また、事務手数料が発生し、新規資格取得時に国民年金基金連合会に2,777円、毎月103円支払うことになります。運営管理もと金融機関にも、手数料の支払いが必要です。
- 申し込み:国民年金基金連合会選任の運営管理機関(銀行や証券会社)にて
- 掛け金:5,000円から1000円単位で設定
- 掛け金の上限:第1号被保険者(60歳未満の自営業者)で、68,000円
国民年金基金加入者は、68,000円から国民年金基金の掛け金等を控除した額
小規模企業共済が退職金代わり
フリーランスは雇用されているわけではないので、退職金も出ません。しかし、「小規模企業救済」を退職金代わりにするという方法があります。

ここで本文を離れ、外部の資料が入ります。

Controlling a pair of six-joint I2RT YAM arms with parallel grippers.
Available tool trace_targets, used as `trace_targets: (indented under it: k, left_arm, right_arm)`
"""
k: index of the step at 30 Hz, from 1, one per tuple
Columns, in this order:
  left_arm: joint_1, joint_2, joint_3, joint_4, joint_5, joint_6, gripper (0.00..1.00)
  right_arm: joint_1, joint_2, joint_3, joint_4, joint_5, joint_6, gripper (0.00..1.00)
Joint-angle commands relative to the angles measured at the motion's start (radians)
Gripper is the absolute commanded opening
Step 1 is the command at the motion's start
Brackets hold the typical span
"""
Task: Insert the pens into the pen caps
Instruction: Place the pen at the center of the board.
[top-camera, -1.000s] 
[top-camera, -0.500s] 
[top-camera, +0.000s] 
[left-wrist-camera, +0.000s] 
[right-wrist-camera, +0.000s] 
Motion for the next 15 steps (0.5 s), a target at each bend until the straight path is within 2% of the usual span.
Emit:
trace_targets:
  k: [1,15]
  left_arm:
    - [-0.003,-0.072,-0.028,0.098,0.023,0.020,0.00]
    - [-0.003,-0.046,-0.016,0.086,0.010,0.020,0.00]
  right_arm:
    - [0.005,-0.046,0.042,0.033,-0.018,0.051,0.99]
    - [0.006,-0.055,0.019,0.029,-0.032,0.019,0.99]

小規模企業救済は、毎月積み立てした救済金を、掛け金に応じて受け取れるというもの。個人事業を辞めたときや廃業したときに、退職金代わりにすることができます。
掛金も1,000円から7万円までで、500円刻みで自由に設定できます。
「20年以上加入していないと元本割れする」といわれていますが、実際にシミュレーションすると、元本割れするのは「解約手当金として任意解約した場合」だけだという記事もあります。
出典:小規模企業共済 「20年未満は損をする」は、誤解でした。
元本割れしてしまう「解約手当金として任意解約した場合」に該当するのは「12か月以上滞納した場合」「法人成りして役員になった場合」などです。
保険の加入は節税にもつながる
掛け金の全額が所得控除される小規模企業救済は、保険や年金と同じく所得控除の対象になるので、課税所得を年間で84万円も減額できます。
保険・年金・小規模企業共済は大きな節税対策にもなります。安心して働ける環境づくりと、節税という観点からも検討されてはいかがでしょうか。